Of course, one cannot plausibly advance such a claim except in circumstances where one has a great deal of help from one’s opponents. In 1800, Jefferson profited from the quarrel pitting Alexander Hamilton against John Adams, and by exhibiting secessionist propensities at the Hartford Convention, the New England Federalists destroyed their own party. Something similar can be said regarding Nicholas Biddle and the supporters of the Second National Bank. The same is true for the supporters of the slave power in and after 1860, and Herbert Hoover was in similar fashion a godsend for FDR.

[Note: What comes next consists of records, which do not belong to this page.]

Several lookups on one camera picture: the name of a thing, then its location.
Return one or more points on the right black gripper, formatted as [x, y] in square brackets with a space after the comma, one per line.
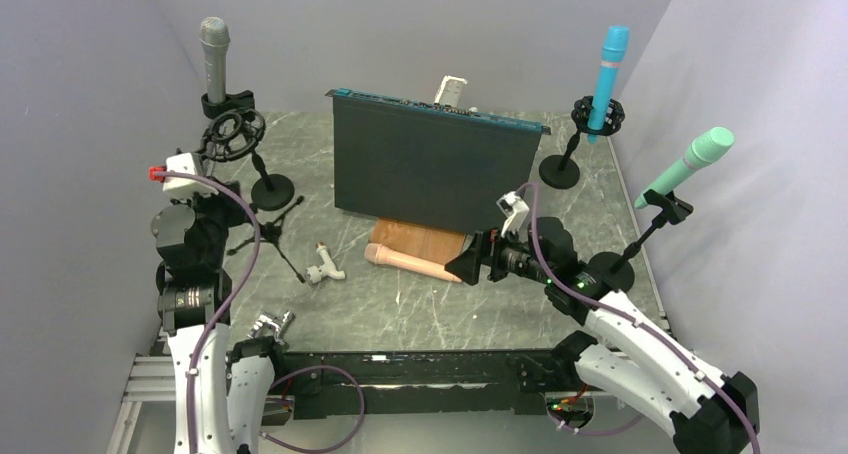
[487, 247]

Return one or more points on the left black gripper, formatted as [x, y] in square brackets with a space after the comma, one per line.
[228, 200]

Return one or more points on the black tripod shock-mount stand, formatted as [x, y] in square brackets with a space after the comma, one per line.
[270, 231]

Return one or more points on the pink microphone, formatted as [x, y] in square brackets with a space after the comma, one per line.
[379, 254]

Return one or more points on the grey microphone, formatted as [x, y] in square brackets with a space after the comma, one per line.
[215, 40]

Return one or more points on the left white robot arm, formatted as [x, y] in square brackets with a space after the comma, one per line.
[220, 389]

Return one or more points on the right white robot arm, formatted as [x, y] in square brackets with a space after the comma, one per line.
[618, 349]

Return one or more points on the black round-base clip stand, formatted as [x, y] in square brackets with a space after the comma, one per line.
[234, 132]

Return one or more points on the black clip stand right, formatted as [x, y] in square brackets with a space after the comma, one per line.
[615, 268]

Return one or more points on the blue microphone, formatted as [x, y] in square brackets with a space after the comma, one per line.
[613, 51]

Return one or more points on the mint green microphone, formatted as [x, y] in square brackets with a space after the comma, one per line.
[704, 151]

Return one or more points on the wooden board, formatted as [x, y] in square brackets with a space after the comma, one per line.
[430, 244]

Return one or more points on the white plastic faucet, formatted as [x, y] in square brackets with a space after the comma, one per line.
[326, 269]

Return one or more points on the dark grey upright panel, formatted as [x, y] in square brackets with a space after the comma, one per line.
[427, 164]

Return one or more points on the chrome metal faucet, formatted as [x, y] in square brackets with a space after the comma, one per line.
[270, 325]

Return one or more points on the white object behind panel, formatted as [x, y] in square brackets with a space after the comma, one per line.
[450, 90]

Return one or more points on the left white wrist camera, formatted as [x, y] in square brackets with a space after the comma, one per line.
[179, 177]

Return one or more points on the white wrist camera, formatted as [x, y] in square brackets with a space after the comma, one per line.
[515, 211]
[179, 177]

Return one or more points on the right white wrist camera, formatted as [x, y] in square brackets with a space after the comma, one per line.
[515, 211]

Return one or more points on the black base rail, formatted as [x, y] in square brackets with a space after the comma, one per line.
[322, 384]

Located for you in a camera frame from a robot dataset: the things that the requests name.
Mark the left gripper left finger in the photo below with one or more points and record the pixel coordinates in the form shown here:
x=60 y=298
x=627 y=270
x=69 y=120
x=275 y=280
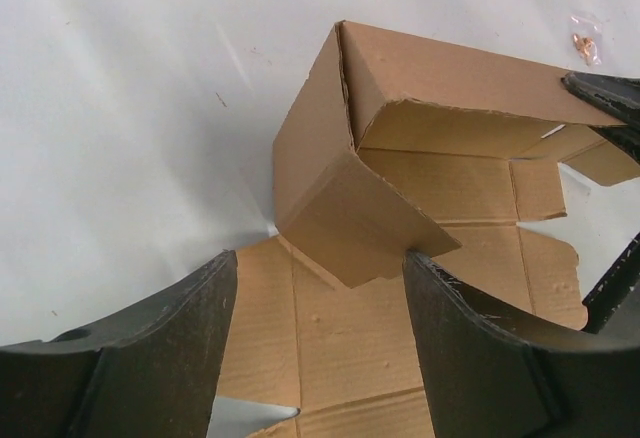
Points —
x=148 y=370

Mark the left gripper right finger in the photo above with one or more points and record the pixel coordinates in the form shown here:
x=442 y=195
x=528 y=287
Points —
x=491 y=369

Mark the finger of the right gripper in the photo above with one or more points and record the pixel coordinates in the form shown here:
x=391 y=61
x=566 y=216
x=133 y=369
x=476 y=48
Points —
x=621 y=147
x=616 y=96

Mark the small brown paper scrap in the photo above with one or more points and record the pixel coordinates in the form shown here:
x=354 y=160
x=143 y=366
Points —
x=586 y=35

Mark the brown cardboard box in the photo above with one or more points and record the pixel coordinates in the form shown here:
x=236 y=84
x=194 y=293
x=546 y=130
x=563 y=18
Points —
x=398 y=143

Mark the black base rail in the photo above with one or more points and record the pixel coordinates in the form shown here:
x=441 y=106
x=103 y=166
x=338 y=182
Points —
x=613 y=303

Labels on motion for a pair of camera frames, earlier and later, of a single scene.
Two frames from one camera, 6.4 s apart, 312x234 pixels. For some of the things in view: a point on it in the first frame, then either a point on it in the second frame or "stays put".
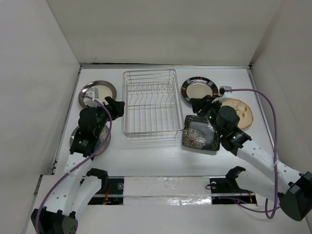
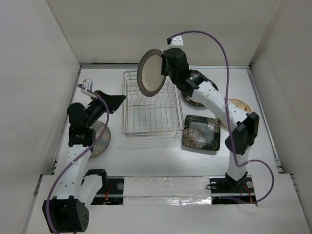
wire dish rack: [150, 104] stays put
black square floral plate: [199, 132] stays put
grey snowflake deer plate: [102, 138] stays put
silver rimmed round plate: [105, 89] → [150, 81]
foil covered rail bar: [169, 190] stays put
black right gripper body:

If the Republicans have a comparable opportunity in 2010 and 2012, it is because of what I described in my very first blogpost as “Obama’s Tyrannical Ambition.” Barack Obama has a gift. He has told us so himself, and he is right, but he errs in supposing that his oratorical skill will enable him to fool all of the people all of the time, and over time he has, in effect, unmasked his own party as a conspiracy on the part of a would-be aristocracy of do-gooders hostile to very idea of self-government in the United States. There is no need for me to review the record of the Obama administration and the Democratic Congress in the last fifteen months. It is enough to say that, in an administration that promised transparency, everything has been negotiated behind closed doors in a manner suggestive of tyranny and that, in an administration that promised to distance itself from the lobbyists, every major bill has been written by them and is loaded with special deals that give new meaning to the old phrase “corrupt bargain.” The stimulus bill, cap-and-trade, healthcare reform: with these Barack Obama, Rahm Emanuel, Nancy Pelosi, and Harry Reid have brought home to the American people, as never before, the tyrannical propensities inherent in the progressive impulse. Thanks to them, everyone now knows that there is no such thing as a moderate Democrat.